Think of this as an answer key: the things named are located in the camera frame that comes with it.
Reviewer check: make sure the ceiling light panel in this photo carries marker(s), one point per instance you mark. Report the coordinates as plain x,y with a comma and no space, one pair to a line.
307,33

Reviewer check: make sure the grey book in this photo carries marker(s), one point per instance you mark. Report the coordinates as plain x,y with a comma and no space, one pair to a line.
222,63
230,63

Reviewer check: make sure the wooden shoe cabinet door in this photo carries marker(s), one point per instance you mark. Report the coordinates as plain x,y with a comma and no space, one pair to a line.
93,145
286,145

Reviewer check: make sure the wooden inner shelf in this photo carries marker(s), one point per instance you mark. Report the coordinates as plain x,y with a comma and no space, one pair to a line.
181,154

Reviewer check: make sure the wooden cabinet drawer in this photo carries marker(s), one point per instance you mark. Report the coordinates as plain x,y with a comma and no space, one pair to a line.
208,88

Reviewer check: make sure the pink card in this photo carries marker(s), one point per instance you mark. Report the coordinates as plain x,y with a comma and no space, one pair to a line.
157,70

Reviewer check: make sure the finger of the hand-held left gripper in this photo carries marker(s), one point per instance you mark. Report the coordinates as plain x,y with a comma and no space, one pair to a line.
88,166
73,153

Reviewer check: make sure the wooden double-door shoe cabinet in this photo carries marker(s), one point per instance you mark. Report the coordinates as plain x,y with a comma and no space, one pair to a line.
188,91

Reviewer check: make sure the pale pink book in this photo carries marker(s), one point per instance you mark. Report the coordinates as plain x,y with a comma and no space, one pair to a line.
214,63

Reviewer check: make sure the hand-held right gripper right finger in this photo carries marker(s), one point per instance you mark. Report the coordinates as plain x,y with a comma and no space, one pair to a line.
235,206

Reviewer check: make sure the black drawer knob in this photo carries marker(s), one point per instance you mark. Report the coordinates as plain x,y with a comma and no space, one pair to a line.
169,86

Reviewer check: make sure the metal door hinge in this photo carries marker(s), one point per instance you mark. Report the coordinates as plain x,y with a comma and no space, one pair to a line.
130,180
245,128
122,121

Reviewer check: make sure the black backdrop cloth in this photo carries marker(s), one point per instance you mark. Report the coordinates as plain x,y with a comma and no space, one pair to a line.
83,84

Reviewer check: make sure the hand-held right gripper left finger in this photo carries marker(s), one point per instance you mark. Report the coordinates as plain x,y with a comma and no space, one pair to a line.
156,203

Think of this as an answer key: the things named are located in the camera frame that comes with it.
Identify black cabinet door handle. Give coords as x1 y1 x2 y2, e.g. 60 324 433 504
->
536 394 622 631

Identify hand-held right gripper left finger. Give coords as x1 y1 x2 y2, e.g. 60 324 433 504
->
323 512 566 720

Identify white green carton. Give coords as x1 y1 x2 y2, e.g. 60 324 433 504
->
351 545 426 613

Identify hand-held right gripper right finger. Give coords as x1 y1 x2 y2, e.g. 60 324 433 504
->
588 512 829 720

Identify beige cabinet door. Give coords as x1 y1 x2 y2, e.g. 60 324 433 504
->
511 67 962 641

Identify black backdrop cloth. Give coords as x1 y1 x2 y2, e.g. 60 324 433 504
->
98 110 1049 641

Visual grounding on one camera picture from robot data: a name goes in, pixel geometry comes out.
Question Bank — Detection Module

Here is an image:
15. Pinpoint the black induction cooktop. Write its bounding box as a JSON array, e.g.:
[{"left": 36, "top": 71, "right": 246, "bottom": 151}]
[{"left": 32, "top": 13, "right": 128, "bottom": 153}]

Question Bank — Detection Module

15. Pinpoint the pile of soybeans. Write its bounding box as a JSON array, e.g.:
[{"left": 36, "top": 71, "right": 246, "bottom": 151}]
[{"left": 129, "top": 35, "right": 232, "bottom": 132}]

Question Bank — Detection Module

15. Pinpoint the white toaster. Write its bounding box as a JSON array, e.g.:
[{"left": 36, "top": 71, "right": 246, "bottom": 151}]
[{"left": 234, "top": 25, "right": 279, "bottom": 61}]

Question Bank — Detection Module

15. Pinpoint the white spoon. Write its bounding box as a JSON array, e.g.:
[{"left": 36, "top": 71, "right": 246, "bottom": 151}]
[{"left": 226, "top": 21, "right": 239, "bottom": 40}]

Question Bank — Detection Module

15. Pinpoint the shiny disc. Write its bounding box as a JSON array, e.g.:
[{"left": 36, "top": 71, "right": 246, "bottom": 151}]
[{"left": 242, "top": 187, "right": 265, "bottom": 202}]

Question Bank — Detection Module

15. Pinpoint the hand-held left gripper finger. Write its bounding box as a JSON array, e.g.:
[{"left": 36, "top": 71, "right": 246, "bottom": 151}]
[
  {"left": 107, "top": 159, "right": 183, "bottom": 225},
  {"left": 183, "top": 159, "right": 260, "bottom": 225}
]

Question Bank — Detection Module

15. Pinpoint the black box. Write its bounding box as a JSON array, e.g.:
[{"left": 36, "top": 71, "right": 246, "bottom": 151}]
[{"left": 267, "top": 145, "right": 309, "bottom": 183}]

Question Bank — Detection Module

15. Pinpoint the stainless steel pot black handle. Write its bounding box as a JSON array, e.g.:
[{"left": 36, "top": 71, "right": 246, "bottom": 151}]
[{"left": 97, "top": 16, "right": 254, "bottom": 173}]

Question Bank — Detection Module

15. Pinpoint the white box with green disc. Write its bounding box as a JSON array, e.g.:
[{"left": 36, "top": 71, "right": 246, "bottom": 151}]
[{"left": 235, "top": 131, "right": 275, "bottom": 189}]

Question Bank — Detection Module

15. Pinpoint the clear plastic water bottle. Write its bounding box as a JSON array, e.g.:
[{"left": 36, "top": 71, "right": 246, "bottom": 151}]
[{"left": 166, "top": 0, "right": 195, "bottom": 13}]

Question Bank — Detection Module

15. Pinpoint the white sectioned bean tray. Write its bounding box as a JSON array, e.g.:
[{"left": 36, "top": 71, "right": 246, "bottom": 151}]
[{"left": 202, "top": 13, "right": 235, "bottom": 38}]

(AIM OF THE TASK)
Copy each line of the listing that carries the string "JSON".

(ANSWER FOR THE TASK)
15. Pinpoint the black induction cooktop. Write its bounding box as a JSON array, e.g.:
15. Pinpoint the pile of soybeans. Write its bounding box as a JSON array, e.g.:
15. Pinpoint the white toaster. Write its bounding box as a JSON array, e.g.:
15. Pinpoint the white spoon. Write its bounding box as a JSON array, e.g.:
15. Pinpoint the shiny disc. Write its bounding box as a JSON array, e.g.:
15. Pinpoint the hand-held left gripper finger. Write its bounding box as a JSON array, e.g.:
15. Pinpoint the black box. Write its bounding box as a JSON array, e.g.:
15. Pinpoint the stainless steel pot black handle. Write its bounding box as a JSON array, e.g.:
15. Pinpoint the white box with green disc. Write its bounding box as a JSON array, e.g.:
15. Pinpoint the clear plastic water bottle. Write its bounding box as a JSON array, e.g.:
15. Pinpoint the white sectioned bean tray. Write its bounding box as a JSON array, e.g.:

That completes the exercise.